Opinie | Iran gehavend en verzwakt? Niet te vroeg juichen

Het is lange tijd gebruikelijk geweest om de Islamitische Republiek Iran als de stokebrand in het Midden-Oosten te zien. Aan hyperbolen was geen gebrek. Sinds Israël succesvolle klappen heeft uitgedeeld aan Hamas en Hezbollah, Iran militair een tik heeft toegediend, en natuurlijk vooral na de val van het Syrische regime, is die beeldvorming in zijn tegendeel omgeslagen. Nu „staat Teheran met de rug tegen de muur” en heeft opperste leider Khamenei „alles verloren”. Even arrogant als voorbarig eist Benjamin Netanyahu alle krediet op voor deze prestatie. En passant spreekt hij regelmatig via video’s het Iraanse volk toe dat het spoedig „vrij zal zijn”. Beide visies schieten tekort.

Laten we beginnen met Iran aIs de ultieme onruststoker. Neem Robert Serry die eerder dit jaar in NRC spreekt over de „as van het kwaad” (waaronder hij „Rusland, Iran en proxies” schaart) of Beatrice de Graaf die in de overdrive gaat door te schrijven over Irans „eschatologische missie van de strijd tegen het Rijk van de Satan”. Het Amerikaanse Enterprise Institute presenteerde afgelopen september een update van wat het nogal stellig de „As van Agressie” noemt.

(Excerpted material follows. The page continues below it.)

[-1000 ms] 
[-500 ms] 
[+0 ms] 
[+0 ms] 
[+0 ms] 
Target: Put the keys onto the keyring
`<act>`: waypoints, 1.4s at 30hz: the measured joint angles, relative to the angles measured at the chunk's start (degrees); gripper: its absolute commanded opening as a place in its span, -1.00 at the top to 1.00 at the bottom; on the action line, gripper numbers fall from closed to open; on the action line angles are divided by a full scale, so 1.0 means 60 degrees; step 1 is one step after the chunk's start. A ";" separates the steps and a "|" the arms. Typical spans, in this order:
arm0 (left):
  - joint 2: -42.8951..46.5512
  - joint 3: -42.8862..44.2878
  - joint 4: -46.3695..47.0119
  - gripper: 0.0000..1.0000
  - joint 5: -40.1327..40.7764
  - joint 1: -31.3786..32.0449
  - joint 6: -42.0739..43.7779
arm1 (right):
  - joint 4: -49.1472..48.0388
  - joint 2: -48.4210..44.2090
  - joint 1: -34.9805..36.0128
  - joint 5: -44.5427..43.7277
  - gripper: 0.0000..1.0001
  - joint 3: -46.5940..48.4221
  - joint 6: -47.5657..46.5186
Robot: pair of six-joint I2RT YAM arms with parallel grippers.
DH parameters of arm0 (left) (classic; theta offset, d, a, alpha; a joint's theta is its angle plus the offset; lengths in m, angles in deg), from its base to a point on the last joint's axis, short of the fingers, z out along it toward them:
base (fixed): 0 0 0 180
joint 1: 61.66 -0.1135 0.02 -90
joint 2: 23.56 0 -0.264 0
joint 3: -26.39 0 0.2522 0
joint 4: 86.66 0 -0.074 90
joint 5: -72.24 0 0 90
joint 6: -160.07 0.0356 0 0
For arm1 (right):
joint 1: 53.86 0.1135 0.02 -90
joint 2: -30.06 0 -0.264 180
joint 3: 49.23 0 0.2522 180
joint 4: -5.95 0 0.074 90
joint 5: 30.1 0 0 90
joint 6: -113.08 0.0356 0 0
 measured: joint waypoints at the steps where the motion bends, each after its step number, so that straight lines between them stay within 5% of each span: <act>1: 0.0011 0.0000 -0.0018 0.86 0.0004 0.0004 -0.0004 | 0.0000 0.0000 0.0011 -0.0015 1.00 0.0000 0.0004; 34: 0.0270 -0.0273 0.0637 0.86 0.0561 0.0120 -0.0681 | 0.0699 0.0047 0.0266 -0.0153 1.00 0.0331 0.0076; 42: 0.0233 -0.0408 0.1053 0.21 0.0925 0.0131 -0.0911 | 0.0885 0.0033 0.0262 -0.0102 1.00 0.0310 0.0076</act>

Grote woorden dus, maar inhoudelijk niet sterk. Het woord ‘as’ bijvoorbeeld suggereert meer dan het in werkelijkheid is. Dit soort slogans beogen eenzelfde effect als Ronald Reagans betiteling van de Sovjet-Unie als „het Rijk van het Kwaad” ten tijde van de Koude Oorlog. Toen kreeg Moskou de dubieuze reputatie toebedeeld de aanstichter te zijn van alle problemen in de wereld, nu is de beurt aan de alliantie van landen als Rusland, China, Noord-Korea en Iran. Het is deze misleidende framing die de westerse politiek drijft en daarmee de belangrijkste oorzaken van geweld en instabiliteit, zoals de Palestijnse kwestie, buiten beeld laat.

‘Schaduwoorlog’

Inmiddels, na ruim veertien maanden van meedogenloos Israëlisch geweld in Gaza, grootschalige vernietiging van Zuid-Libanon en verzwakking van de slagkracht van Hezbollah, heeft Irans ‘As van Verzet’ onmiskenbaar schade opgelopen. Na een reeks van rechtstreekse militaire confrontaties tussen Israël en Iran kwam in de loop van 2024 een einde aan de jarenlange ‘schaduwoorlog’. Als gevolg van de meeste recente Israëlische luchtaanval (op 26 oktober j.l.) liep Irans luchtverdediging averij op. Vanaf dat moment lijkt er in de wereld van de analisten een consensus dat de Iraanse luchtverdediging zo goed als uitgeschakeld is. Ook de doorgaans nuchtere Carolien Roelants constateerde dat Israël Irans defensie „aan gruzels had geschoten”.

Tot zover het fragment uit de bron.